Alex parece que sabe que me ha apretado demasiado las tuercas y opta por una conversación más neutral, lo cual me tranquiliza.

—Poseidón según la mitología griega y Neptuno según la romana.

—Eres una cerebrito, ¿verdad? Tienes pinta de serlo.

—No me quejo —le agradezco el cumplido con una de mis mejores sonrisas.

—A mí siempre me ha gustado el arte, pero nunca he profundizado demasiado, así que, si me quieres dar algunas nociones, soy todo tuyo. A cambio, yo te puedo enseñar a surfear.

—Esto… Me lo pensaré, pero no me veo encima de una tabla de surf.

—Estarías genial.

—Permíteme que lo dude.

He perdido la cuenta de los botellines que nos hemos tomado. No hemos parado de hablar ni un segundo y al ir al baño compruebo que han pasado más de seis horas de vuelo sin apenas enterarme. Para mi vergüenza, también compruebo que el avión está a oscuras y la gente dormida, ya que, entre conversaciones y risas, nos han dado las seis de la mañana sin enterarnos.

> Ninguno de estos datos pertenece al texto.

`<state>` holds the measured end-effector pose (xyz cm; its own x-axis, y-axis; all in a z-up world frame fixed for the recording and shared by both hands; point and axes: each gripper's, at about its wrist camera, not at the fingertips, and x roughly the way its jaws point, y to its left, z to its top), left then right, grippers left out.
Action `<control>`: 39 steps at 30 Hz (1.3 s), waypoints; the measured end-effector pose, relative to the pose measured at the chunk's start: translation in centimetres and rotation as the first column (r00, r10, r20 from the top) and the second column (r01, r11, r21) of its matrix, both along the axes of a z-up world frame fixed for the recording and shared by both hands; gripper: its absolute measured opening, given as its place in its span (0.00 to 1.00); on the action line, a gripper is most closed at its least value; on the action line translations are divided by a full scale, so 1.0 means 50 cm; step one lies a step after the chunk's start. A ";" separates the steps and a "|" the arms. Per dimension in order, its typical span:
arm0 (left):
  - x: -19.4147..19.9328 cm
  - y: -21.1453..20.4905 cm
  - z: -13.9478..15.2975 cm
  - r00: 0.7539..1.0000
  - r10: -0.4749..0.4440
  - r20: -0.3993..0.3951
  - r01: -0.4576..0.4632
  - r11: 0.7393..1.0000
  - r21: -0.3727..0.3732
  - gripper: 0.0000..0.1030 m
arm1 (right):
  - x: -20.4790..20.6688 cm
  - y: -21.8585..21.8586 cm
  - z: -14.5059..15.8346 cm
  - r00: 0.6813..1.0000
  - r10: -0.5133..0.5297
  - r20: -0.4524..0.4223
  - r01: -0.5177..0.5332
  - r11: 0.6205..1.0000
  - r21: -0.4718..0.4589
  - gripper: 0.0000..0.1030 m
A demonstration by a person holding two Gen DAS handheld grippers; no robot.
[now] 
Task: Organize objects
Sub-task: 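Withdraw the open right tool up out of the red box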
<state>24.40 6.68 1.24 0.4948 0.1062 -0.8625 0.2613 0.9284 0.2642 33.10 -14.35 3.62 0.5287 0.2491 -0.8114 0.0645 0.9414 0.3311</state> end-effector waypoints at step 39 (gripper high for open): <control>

—Es súper tarde —me susurra nada más abrir la puerta del baño mientras espera a que yo salga para entrar.

—Lo sé, acabo de mirar la hora.

Me deslizo con mi espalda pegada a la pared para darle paso a él. Nuestros cuerpos están a menos de diez centímetros de distancia y él no aparta su mirada de la mía. Me viene a la mente la típica escena de película en la que se lo montan en los baños de un avión y de pronto, no sé dónde esconderme.

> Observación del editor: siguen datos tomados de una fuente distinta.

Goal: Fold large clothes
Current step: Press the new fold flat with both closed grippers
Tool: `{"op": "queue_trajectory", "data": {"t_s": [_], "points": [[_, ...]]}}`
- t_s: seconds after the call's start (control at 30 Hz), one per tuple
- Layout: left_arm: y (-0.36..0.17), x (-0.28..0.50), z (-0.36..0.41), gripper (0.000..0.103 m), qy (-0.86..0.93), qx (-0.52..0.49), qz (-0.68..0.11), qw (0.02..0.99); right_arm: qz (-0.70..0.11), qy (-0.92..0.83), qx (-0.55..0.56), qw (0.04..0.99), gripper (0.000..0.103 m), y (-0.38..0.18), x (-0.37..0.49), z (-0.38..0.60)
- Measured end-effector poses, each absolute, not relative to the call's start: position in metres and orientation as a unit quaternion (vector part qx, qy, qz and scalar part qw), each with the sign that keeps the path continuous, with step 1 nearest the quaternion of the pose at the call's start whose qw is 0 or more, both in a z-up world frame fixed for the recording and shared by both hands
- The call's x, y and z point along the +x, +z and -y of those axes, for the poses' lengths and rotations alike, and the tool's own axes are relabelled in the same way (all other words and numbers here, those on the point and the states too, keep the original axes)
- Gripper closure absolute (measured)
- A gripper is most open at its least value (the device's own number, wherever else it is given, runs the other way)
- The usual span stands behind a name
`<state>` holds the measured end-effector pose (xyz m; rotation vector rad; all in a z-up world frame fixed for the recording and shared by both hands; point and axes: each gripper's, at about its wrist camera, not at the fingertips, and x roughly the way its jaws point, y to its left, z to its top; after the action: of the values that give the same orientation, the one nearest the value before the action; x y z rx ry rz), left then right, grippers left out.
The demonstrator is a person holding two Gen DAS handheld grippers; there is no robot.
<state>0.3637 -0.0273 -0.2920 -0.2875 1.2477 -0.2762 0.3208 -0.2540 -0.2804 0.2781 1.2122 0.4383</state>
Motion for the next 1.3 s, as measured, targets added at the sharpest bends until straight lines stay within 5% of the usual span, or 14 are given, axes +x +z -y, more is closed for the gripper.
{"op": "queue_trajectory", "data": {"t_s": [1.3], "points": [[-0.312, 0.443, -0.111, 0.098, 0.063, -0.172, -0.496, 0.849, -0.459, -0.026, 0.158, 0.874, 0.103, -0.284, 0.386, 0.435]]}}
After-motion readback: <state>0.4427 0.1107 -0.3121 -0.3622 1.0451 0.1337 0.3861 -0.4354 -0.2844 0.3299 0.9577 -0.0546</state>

—Creo que voy a intentar dormir un rato —le digo activando mi escudo protector, el cortafuegos y una valla de seguridad.

—Sí, deberíamos dormir.

Vuelvo a mi asiento y me recuesto ocupando los dos sitios libres que hay junto al mío, sin darle más opción que la de volver al suyo. No pienso dormir junto a él y me parece que ya he bebido y hablado suficiente. Cam estaría orgulloso de mí. Mis escudos siguen activados, pero al menos hemos entablado conversación, tal y como él me sugirió, aunque esta situación dista mucho de la original. Oigo abrirse la puerta del baño y me hago la dormida para que pase de largo. Entreabro un poco los ojos y le veo alejarse mientras se pasa las manos por el pelo. Creo que se lo ha mojado un poco.